Tytus-specific documents that must stay fresh:

  • docs/hubs/user-guide/features/tytus-os.md
  • docs/hubs/cookbooks/tytus-private-pod-quickstart.md
  • traylinx/docs/user-manuals/05_tytus_os.md
  • traylinx/public/references/tytus.md
  • traylinx/src/utils/agenticPrompt.js
  • traylinx/src/generated/faqKnowledgeBase.json

Embedding model

Use:

mistral-embed

Current vector dimension:

1024

Do not use stale local .env defaults if they point to an inactive model. On 2026-05-14 the old qwen3-embedding:0.6b value failed with:

Model 'qwen3-embedding:0.6b' is not available or not active.

Override with EMBEDDING_MODEL=mistral-embed when running ingestion.

Database model

Cortex stores documentation in Postgres with pgvector.

Table:

memories

System identity:

user_id = SYSTEM_TRAYLINX
app_id  = traylinx_ground_truth

Relevant columns:

Column Type Meaning
id uuid memory row id
user_id varchar SYSTEM_TRAYLINX for shared docs
app_id varchar traylinx_ground_truth
content text markdown chunk with source header
embedding vector 1024-dimensional embedding
tags text[] docs, source tag, category, filename
importance_score numeric currently 1.0 for docs chunks
valid_at timestamptz insertion time
created_at timestamptz insertion time

Refresh is destructive and atomic: delete old SYSTEM_TRAYLINX/traylinx_ground_truth rows and insert the new corpus in one transaction.

Ingestion script

Script:

/Users/sebastian/Projects/makakoo/agents/traylinx-docs-hub/scripts/ingest_to_cortex.py

Capabilities:

  • Reads one or more Markdown files/directories.
  • Strips MDX-only components.
  • Chunks by ## headers.
  • Tags each chunk with source/category/file.
  • Calls the OpenAI-compatible embeddings endpoint.
  • Either writes directly to Cortex Postgres or exports JSONL for in-cluster insertion.

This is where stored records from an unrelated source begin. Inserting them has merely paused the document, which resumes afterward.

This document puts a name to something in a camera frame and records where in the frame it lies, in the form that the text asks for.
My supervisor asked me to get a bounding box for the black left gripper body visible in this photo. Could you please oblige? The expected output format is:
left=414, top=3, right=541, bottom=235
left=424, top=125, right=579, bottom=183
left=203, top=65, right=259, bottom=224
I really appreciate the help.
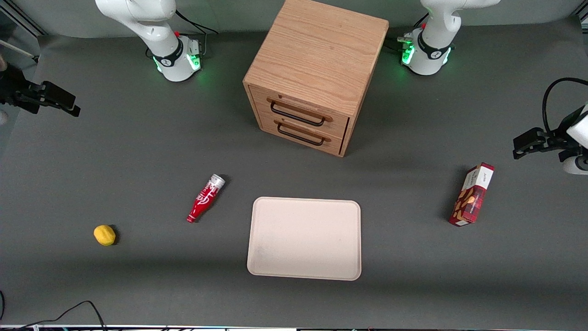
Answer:
left=544, top=123, right=576, bottom=162

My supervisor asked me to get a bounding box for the oak wooden drawer cabinet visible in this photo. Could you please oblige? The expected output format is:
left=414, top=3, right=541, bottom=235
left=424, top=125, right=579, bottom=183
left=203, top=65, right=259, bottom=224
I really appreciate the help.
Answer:
left=243, top=0, right=390, bottom=158

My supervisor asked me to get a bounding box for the black wire handle worn strip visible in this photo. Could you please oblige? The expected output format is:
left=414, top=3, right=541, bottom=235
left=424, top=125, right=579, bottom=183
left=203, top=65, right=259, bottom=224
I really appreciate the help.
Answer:
left=267, top=97, right=333, bottom=127

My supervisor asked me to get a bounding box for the wooden drawer with clean handle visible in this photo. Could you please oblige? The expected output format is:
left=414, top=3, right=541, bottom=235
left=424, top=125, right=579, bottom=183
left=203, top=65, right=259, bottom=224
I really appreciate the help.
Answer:
left=259, top=112, right=346, bottom=156

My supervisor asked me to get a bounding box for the wooden drawer with worn handle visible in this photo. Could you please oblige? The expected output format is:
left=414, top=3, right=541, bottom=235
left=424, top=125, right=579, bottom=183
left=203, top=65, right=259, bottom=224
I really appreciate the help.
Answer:
left=249, top=85, right=351, bottom=137

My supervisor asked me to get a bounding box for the yellow lemon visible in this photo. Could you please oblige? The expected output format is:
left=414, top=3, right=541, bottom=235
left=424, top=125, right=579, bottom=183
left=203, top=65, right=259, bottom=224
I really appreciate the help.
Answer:
left=93, top=224, right=116, bottom=246

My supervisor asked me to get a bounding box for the red tartan cookie box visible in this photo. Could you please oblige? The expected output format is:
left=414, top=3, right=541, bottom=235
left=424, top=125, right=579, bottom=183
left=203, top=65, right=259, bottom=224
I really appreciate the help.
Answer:
left=448, top=162, right=495, bottom=227

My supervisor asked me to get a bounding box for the dark grey table mat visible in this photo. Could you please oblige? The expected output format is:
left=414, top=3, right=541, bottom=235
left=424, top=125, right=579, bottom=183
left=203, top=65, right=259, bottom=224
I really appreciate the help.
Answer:
left=0, top=16, right=588, bottom=328

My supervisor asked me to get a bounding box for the red soda bottle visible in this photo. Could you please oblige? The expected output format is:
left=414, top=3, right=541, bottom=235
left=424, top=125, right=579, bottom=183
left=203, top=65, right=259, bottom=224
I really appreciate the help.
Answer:
left=186, top=174, right=226, bottom=224

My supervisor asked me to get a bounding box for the black wire handle clean strip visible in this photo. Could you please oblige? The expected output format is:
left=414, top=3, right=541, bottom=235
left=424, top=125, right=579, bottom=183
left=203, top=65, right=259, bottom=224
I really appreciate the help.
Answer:
left=275, top=119, right=332, bottom=147

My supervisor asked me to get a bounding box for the black right arm base cable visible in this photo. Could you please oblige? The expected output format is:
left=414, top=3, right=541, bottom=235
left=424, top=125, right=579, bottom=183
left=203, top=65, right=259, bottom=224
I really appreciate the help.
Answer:
left=175, top=9, right=219, bottom=35

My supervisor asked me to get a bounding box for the thin white rod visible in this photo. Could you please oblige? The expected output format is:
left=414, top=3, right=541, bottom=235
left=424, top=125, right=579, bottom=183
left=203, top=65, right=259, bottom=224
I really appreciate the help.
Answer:
left=0, top=39, right=40, bottom=63

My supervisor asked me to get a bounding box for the beige plastic tray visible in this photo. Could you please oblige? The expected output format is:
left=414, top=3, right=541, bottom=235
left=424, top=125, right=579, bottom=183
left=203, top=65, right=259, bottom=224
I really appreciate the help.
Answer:
left=247, top=197, right=362, bottom=281

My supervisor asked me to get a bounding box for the long black cable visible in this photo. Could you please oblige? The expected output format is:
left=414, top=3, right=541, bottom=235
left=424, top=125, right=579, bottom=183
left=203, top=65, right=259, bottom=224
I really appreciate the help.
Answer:
left=0, top=300, right=109, bottom=331

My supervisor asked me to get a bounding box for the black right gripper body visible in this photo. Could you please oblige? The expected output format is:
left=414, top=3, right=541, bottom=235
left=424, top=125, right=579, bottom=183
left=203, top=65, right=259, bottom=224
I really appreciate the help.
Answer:
left=0, top=66, right=47, bottom=114

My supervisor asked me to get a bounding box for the black looped wrist cable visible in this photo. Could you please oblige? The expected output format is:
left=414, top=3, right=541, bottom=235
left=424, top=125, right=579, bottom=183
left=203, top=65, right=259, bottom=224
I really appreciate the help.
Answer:
left=542, top=77, right=588, bottom=135

Required environment variables are normally loaded from scripts/.env:

CORTEX_DATABASE_URL
EMBEDDING_API_URL
EMBEDDING_API_KEY
EMBEDDING_MODEL

The production database is DigitalOcean managed Postgres and may reject direct connections from a developer machine. If direct DB connection times out, export embeddings locally and insert from inside the Cortex Kubernetes pod.

Dry run

Use dry run before any refresh:

cd /Users/sebastian/Projects/makakoo/agents/traylinx-docs-hub
python3 scripts/ingest_to_cortex.py --dry-run \
  --docs-dir /Users/sebastian/Projects/makakoo/agents/traylinx-docs-hub/docs --source docs-hub \
  --docs-dir /Users/sebastian/projects/makakoo/front/web_apps/traylinx/docs/user-manuals --source traylinx-user-manuals \
  --docs-dir /Users/sebastian/projects/makakoo/front/web_apps/traylinx/public/references --source traylinx-public-references

Expected current scale after the Tytus refresh: about 988 chunks.

Direct refresh path

Use this only when the machine can reach the production database:

cd /Users/sebastian/Projects/makakoo/agents/traylinx-docs-hub
EMBEDDING_MODEL=mistral-embed python3 scripts/ingest_to_cortex.py --mode refresh \
  --docs-dir /Users/sebastian/Projects/makakoo/agents/traylinx-docs-hub/docs --source docs-hub \
  --docs-dir /Users/sebastian/projects/makakoo/front/web_apps/traylinx/docs/user-manuals --source traylinx-user-manuals \
  --docs-dir /Users/sebastian/projects/makakoo/front/web_apps/traylinx/public/references --source traylinx-public-references

Production-safe Kubernetes path

Use this path when DigitalOcean Postgres times out from the laptop.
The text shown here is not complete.